Autant vous dire que je ne regrette pas du tout mon choix, car il s'agit là encore d'un excellent bouquin, et je suivrai avec attention les prochaines publications de l'auteur. Je dois dire néanmoins avoir une très légère préférence pour son roman Alfie, pour tout le décalage créé par ce narrateur particulier de l'IA, amenant un humour et une légèreté au récit assez réjouissants que j'ai beaucoup moins retrouvés dans Tout est sous contrôle.

J'ai trouvé qu'on avait là un roman plus complexe au niveau de la trame narrative, plus abouti aussi au niveau de ses thématiques. Là où Alfie avait un aspect hyper divertissant, Tout est sous contrôle est beaucoup plus impactant. Cela s'explique probablement par le ton résolument sombre de ce roman : on a en effet ici un très bon roman noir d'anticipation.

Un roman choral, où le bonheur conditionne votre vie et vos rapports aux autres. L'auteur nous propose un futur proche dans lequel un système de notation sociale est mis en place, ayant pour base la notion de bonheur. Plus vous êtes heureux selon les critères définis, plus vous aurez une bonne note, et cette note conditionne beaucoup de choses dans cette société, notamment la possibilité de devenir parents. Seuls les couples les plus “heureux” peuvent le devenir.

Un roman qui nous questionne ainsi tout au long de sa lecture sur ce qu'est le bonheur, sur le paraître, sur bon nombre de travers de nos sociétés. L'auteur n'est pas tendre avec notre société actuelle, et même s'il a exacerbé les traits, j'ai trouvé ce roman bien plus angoissant qu'Alfie, car bien plus proche, je trouve, de notre réalité de tous les jours.

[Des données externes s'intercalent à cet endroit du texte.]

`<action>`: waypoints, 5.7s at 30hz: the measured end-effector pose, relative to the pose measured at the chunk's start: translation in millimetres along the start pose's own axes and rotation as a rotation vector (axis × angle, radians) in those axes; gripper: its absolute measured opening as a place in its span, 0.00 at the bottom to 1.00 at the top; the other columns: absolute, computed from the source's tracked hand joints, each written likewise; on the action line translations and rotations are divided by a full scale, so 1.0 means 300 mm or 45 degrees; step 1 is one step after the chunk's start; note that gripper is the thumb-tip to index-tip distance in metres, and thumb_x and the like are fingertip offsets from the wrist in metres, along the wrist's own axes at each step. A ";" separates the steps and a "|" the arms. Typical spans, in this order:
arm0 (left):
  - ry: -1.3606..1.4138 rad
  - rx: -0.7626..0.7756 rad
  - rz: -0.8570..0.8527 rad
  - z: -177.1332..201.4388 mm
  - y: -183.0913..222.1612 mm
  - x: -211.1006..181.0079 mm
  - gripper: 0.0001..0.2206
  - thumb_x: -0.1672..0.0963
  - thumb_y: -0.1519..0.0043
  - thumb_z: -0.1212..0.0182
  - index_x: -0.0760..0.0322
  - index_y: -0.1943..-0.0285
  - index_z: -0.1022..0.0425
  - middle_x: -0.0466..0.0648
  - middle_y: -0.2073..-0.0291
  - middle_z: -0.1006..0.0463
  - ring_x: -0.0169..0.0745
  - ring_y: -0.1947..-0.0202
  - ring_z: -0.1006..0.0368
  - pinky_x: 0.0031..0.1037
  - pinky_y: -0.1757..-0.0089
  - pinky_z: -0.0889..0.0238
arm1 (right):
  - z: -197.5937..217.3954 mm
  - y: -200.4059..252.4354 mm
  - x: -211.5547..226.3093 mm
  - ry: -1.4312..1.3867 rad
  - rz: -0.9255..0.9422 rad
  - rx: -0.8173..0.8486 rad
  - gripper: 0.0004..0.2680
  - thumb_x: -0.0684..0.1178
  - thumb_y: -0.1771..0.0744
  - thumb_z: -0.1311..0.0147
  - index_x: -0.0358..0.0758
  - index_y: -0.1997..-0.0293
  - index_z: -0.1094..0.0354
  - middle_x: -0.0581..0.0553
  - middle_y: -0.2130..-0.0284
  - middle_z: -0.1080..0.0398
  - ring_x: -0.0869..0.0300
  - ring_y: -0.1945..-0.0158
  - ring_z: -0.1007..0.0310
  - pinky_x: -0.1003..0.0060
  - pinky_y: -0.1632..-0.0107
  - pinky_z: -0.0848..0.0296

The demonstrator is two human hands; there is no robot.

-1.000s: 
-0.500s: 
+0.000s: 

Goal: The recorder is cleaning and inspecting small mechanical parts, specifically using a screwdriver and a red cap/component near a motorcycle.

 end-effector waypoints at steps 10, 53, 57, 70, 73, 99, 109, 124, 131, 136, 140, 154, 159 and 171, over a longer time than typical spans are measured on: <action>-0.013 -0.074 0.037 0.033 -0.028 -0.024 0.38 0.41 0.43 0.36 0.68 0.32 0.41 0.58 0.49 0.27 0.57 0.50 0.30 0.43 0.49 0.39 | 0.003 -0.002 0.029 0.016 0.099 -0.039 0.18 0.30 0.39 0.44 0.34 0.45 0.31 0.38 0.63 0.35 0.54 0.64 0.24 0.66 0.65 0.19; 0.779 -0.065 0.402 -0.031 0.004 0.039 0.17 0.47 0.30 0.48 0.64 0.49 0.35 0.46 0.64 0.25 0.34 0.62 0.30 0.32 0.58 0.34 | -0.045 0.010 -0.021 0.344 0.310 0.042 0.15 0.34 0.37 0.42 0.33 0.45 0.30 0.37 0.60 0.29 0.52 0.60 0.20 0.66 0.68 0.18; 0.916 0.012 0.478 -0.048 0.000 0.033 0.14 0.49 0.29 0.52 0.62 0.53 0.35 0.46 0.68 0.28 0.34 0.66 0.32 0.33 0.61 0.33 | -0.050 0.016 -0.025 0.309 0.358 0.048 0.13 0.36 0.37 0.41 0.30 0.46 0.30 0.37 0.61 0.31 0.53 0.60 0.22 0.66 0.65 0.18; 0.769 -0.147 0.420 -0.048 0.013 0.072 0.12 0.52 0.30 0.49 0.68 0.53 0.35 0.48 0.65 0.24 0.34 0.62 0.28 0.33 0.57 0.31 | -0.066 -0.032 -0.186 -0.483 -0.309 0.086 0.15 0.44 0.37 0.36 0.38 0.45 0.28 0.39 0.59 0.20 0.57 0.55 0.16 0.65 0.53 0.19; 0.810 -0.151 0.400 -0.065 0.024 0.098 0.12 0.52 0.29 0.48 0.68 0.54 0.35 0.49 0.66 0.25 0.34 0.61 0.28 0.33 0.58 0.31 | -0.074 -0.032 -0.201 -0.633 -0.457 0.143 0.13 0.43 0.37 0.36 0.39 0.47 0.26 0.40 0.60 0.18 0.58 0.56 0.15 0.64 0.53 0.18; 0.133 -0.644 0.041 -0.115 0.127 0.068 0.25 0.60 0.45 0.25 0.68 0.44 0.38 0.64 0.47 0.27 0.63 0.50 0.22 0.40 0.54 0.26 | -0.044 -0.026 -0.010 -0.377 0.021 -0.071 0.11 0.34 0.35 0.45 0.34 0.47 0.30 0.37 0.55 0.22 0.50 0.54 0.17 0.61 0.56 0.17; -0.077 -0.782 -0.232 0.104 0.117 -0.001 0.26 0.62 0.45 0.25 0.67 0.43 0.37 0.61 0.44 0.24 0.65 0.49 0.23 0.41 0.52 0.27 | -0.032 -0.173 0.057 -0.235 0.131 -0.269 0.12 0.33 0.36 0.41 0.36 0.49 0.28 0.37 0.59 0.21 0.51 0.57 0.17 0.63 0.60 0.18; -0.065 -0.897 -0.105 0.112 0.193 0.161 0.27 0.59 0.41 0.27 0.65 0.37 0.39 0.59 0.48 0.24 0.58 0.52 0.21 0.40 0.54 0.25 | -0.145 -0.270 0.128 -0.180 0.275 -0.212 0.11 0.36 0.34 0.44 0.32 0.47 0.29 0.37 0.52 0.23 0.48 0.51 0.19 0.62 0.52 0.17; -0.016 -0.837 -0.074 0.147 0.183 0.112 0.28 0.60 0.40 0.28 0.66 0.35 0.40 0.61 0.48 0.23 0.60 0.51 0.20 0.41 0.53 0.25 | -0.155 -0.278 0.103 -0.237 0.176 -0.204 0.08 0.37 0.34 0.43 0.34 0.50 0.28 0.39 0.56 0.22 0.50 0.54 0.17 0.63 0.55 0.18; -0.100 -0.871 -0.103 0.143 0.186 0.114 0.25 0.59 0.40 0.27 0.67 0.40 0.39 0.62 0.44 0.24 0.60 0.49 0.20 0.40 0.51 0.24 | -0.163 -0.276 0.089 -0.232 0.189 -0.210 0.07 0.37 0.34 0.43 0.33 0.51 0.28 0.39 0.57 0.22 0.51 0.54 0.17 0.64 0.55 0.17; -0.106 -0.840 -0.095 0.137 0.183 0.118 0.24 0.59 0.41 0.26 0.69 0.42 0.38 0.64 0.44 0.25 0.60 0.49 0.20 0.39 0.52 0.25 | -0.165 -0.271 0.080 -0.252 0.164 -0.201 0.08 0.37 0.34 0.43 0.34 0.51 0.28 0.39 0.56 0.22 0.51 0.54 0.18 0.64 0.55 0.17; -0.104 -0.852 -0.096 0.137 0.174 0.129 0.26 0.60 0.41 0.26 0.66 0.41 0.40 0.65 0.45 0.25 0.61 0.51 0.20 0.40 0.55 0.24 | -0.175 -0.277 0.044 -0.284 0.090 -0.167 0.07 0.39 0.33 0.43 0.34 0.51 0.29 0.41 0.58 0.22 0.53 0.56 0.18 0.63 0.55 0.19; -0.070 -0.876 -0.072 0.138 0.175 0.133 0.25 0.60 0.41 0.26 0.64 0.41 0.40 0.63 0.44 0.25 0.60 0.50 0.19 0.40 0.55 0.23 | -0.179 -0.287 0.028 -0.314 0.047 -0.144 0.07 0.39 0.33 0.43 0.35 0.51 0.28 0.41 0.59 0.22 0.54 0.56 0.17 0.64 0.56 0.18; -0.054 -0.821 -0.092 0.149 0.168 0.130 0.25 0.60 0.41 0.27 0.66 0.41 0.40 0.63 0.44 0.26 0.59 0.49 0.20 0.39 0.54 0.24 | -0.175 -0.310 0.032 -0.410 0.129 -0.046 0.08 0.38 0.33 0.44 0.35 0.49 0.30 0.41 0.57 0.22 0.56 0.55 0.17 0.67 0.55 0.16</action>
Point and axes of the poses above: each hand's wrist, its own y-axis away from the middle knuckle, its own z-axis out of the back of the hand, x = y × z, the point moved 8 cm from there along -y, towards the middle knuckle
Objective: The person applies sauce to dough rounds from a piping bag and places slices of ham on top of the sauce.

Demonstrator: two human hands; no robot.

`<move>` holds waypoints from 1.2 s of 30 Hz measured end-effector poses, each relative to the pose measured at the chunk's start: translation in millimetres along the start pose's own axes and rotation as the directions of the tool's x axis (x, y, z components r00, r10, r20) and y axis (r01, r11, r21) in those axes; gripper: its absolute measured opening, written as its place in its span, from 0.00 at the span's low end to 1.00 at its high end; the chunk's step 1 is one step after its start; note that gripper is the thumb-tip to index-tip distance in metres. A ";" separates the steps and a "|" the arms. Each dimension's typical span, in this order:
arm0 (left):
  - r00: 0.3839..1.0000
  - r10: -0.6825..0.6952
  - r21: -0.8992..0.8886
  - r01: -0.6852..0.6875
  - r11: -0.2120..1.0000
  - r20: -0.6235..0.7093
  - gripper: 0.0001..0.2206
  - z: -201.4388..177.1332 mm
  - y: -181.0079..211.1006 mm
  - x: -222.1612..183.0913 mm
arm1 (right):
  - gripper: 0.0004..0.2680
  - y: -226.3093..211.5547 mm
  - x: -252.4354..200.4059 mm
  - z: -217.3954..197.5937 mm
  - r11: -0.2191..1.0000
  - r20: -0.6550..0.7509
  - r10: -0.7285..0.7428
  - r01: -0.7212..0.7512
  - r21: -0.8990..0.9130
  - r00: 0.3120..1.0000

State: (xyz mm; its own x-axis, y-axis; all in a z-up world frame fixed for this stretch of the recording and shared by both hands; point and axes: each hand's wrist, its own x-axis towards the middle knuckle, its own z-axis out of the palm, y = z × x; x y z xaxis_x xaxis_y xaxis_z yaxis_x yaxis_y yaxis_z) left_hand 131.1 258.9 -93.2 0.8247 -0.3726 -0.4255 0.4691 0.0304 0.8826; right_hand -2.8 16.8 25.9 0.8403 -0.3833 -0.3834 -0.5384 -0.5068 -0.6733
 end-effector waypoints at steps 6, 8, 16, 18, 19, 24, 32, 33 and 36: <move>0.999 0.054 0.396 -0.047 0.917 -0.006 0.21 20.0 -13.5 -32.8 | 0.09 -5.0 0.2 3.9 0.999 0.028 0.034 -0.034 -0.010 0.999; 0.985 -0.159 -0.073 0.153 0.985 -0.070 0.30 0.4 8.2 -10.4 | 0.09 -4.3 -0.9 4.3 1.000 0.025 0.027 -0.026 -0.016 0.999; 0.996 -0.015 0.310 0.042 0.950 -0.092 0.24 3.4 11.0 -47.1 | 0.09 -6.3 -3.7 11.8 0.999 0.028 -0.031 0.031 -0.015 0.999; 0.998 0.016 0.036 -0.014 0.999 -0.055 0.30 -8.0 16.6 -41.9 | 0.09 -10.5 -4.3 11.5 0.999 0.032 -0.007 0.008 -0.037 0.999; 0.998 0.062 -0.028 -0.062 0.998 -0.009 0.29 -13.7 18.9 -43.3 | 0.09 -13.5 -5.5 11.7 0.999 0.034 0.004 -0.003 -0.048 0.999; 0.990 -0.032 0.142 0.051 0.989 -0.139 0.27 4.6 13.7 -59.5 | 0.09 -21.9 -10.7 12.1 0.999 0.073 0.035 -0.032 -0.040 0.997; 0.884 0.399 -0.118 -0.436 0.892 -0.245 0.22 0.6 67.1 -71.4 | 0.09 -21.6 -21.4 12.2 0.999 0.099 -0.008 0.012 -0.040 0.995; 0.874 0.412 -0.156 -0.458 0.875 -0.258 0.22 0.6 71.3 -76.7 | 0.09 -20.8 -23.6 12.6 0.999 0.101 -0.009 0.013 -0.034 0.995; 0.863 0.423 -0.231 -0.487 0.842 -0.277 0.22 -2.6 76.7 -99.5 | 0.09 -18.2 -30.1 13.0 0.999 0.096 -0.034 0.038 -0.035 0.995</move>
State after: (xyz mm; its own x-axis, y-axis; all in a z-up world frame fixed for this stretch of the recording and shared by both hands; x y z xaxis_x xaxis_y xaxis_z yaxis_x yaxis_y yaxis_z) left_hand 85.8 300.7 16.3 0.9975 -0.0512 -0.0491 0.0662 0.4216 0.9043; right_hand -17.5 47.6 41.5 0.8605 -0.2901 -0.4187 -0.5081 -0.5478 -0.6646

La notation sociale existe déjà, notamment en Chine, mais aussi dans une certaine mesure en France et en Europe. Je pense par exemple à tous les métiers libéraux. Il est courant aujourd'hui de lire des avis ou des notes sur les cabinets médicaux ; quand il n'y a qu'un médecin dans ce dernier, c'est bien la personne qui est notée… Notre rapport aux réseaux sociaux n'est déjà pas si éloigné de ce qui est présenté dans le roman : Instagram, TikTok et la volonté d'étaler de manière dégoulinante à quel point on est heureux et qu'on vit bien, partageant la moindre photo de ce que l'on mange au restaurant ou de son chat, car c'est trop mignon les chats. Les exemples sont nombreux tout au long du roman ; c'est assez acerbe, cela sonne très juste, et cela a un côté du coup assez angoissant, car il n'est pas délirant que le schéma présenté ici devienne réalité d'ici quelques années si on n'y prend pas garde.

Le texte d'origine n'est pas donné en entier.